## Exercise aim
Starting with the line containing "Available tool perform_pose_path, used" and going on through the line containing "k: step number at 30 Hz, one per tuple", return the lines of the data below exactly, and only those.

## Supplied information

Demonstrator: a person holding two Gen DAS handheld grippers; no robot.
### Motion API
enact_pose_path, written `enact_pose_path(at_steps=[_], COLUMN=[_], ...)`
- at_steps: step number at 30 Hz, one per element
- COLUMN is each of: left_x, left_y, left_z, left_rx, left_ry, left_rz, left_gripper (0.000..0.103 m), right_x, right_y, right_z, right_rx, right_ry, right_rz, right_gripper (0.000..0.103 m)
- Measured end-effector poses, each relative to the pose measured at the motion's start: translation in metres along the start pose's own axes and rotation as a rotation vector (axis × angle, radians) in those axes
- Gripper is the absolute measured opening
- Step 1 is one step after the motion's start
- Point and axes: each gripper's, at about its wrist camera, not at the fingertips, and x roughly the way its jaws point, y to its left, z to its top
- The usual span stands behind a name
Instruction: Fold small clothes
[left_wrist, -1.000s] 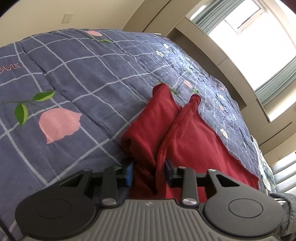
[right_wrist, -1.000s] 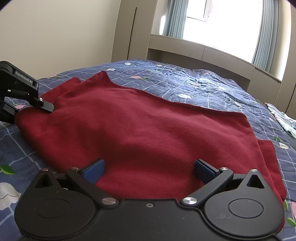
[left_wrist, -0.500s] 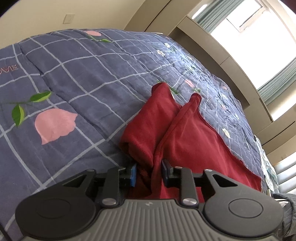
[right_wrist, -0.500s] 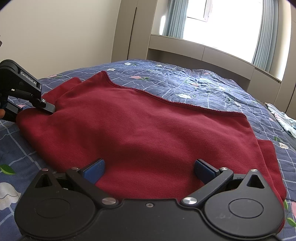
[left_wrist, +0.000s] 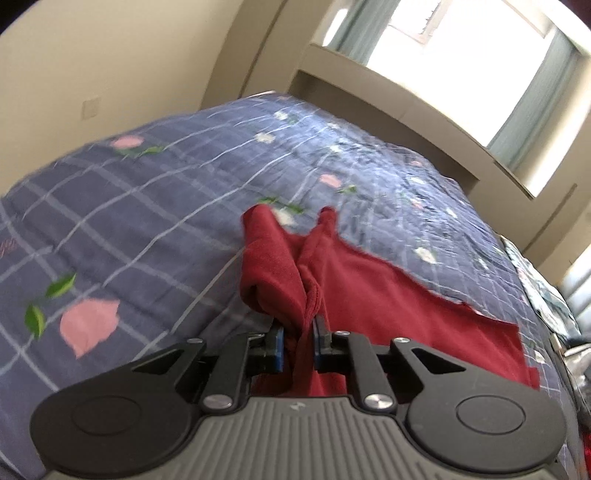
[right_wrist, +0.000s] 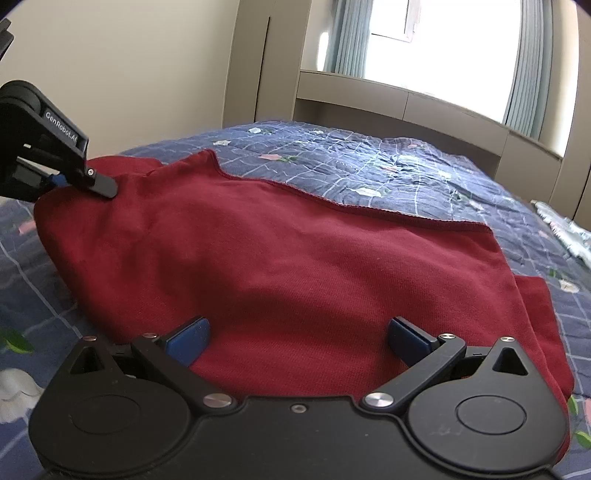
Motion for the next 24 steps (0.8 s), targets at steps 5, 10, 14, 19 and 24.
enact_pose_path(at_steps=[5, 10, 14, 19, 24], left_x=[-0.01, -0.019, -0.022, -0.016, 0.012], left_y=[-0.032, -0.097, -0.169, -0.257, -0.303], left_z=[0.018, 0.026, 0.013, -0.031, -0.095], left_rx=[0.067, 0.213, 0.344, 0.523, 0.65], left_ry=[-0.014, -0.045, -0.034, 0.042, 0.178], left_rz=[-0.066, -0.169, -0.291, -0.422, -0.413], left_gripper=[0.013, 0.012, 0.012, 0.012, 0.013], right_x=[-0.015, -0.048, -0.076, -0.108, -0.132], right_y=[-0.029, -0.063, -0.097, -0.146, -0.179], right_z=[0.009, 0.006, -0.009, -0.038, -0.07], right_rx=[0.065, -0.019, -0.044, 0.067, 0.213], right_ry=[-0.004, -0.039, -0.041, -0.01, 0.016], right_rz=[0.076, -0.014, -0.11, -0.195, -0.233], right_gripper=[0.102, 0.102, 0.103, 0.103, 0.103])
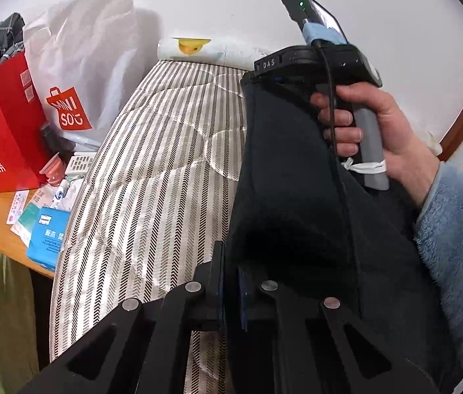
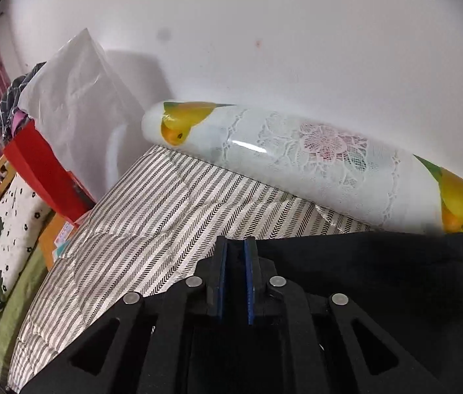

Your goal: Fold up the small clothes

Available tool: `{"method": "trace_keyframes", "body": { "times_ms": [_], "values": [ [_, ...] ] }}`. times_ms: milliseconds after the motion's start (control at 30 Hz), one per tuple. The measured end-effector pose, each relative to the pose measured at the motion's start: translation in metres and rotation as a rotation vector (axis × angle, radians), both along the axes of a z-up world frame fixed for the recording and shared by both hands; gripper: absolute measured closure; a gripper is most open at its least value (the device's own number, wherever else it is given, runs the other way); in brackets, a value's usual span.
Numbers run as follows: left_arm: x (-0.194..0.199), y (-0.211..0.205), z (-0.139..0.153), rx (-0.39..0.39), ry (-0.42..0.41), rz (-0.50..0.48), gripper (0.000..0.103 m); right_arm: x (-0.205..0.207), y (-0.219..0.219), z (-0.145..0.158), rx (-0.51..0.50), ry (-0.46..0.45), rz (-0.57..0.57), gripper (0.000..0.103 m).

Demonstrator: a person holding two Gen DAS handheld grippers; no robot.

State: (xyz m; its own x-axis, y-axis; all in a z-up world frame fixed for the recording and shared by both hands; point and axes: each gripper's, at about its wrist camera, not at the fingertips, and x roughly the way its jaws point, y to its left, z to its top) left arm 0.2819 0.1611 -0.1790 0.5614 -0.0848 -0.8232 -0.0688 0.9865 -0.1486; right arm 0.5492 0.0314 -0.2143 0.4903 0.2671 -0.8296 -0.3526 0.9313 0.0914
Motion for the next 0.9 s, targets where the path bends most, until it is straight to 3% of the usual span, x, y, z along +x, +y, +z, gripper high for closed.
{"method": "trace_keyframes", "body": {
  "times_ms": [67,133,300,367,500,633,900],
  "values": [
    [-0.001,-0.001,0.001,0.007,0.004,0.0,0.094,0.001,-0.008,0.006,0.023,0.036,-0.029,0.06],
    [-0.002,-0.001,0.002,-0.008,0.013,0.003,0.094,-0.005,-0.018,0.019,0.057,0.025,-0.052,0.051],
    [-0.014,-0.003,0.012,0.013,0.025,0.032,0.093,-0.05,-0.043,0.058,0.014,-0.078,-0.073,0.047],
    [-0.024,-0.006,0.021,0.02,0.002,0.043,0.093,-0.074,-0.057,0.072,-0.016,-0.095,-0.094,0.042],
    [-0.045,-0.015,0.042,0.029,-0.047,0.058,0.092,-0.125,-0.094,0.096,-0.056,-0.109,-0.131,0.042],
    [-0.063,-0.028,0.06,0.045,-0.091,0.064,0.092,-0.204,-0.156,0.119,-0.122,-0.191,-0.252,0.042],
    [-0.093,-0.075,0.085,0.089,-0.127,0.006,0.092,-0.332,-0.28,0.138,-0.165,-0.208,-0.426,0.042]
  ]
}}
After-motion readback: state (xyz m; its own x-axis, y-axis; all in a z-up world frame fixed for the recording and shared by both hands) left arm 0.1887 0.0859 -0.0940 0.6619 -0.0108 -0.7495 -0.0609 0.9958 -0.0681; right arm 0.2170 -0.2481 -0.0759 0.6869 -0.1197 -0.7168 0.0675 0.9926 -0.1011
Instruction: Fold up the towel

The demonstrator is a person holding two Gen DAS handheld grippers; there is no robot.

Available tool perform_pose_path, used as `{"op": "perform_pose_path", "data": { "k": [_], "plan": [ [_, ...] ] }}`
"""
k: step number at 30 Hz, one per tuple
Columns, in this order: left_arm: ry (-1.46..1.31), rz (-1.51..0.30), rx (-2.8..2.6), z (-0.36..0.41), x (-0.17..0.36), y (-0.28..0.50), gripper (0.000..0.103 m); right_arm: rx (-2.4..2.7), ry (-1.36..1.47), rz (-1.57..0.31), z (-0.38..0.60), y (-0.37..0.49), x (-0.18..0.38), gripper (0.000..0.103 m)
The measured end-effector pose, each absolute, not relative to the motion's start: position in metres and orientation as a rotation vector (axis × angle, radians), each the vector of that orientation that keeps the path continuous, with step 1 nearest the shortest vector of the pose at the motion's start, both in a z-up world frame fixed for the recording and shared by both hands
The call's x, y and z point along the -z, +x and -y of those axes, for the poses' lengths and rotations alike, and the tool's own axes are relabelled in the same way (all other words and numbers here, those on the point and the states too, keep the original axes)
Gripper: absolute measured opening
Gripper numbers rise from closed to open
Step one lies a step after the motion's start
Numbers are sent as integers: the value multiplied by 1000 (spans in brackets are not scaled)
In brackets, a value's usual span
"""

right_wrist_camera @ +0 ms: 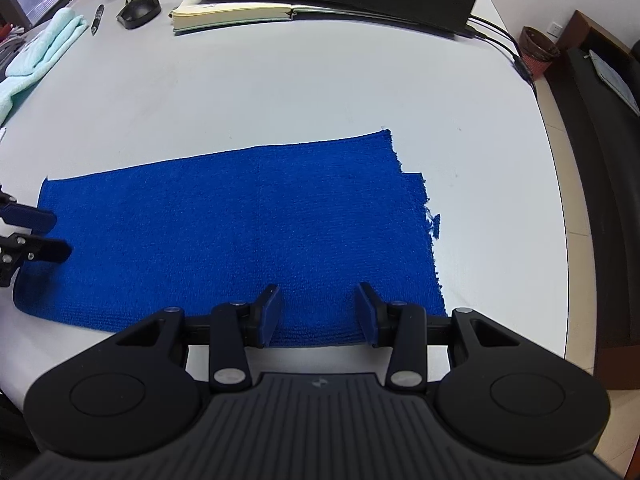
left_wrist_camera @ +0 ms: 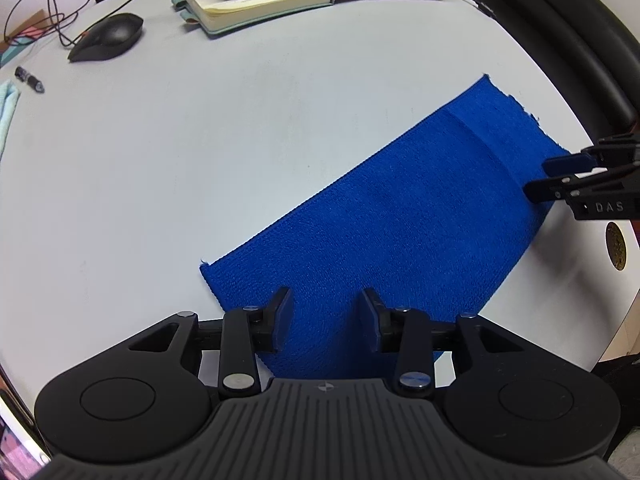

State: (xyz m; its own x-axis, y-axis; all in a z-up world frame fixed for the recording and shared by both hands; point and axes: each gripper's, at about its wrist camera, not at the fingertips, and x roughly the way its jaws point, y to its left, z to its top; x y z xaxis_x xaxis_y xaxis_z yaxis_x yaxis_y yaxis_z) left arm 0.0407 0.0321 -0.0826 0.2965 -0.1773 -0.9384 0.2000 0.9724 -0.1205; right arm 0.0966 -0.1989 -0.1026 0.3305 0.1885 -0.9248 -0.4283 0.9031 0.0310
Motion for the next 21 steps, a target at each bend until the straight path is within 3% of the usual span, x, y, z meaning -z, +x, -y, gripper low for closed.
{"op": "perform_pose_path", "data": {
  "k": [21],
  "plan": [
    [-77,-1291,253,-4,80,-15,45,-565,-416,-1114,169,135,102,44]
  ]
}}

## Solution for this task
Available tool perform_pose_path, used as `{"op": "perform_pose_path", "data": { "k": [_], "plan": [ [_, ...] ] }}`
"""
k: step number at 30 Hz, one per tuple

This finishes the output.